Next, we demonstrate our method’s generality by applying it to a more complex model. This is particularly relevant since QEP is a physics-based training technique which in actual future experimental implementations, would not be hampered by the exponential growth of the Hilbert space, unlike classical simulations. Specifically, we numerically simulate the training of a phase sensor coupled to a strongly correlated two-dimensional spin model, namely the honeycomb Kitaev model54

$${\hat{H}}_{{{\rm{Kitaev}}}}=\sum_{\alpha }\sum_{{{\bf{r}}}}{J}_{\alpha }{\hat{\alpha }}_{A,{{\bf{r}}}}{\hat{\alpha }}_{B,{{\bf{r}}}+{{{\bf{r}}}}_{\alpha }}$$
(7)

with α {XYZ } and rα defined according to Fig. 3a.
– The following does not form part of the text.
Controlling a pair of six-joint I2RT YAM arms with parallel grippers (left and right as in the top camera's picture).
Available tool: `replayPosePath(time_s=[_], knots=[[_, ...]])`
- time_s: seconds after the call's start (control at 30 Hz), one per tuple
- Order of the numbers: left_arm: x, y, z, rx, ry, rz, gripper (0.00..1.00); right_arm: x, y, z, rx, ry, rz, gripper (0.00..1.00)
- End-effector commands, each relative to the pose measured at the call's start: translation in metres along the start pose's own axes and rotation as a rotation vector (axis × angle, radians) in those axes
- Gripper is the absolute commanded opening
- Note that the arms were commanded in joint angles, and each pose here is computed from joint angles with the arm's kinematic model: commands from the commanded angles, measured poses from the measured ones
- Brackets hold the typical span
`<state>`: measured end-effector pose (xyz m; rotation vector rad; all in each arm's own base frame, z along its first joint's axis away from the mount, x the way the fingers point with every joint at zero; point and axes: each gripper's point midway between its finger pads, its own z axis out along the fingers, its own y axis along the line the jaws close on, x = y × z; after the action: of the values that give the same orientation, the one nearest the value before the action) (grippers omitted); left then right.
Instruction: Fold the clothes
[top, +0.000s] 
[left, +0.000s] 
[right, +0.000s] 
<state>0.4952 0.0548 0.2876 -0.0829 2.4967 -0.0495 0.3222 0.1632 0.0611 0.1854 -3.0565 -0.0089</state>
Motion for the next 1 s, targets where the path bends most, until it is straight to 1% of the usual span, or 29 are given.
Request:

The model has three Abelian phases for JX ≥  JY + JZ, JY ≥  JZ + JX, or JZ ≥  JX + JY, respectively, with other parameter values belonging to a non-Abelian phase. We train sensor spins coupled to \({\hat{H}}_{{{\rm{Kitaev}}}}\) ('Methods') to distinguish the Abelian from the non-Abelian phases. Figure 3b shows the single-shot accuracy during the training. The best performing phase sensor achieved a single-shot accuracy of 89.4 % and a many-queries accuracy of 100 % on the evaluation set shown as inset of Fig. 3b ('Methods'). The corresponding phase diagram with the predicted phases is depicted in Fig. 3c.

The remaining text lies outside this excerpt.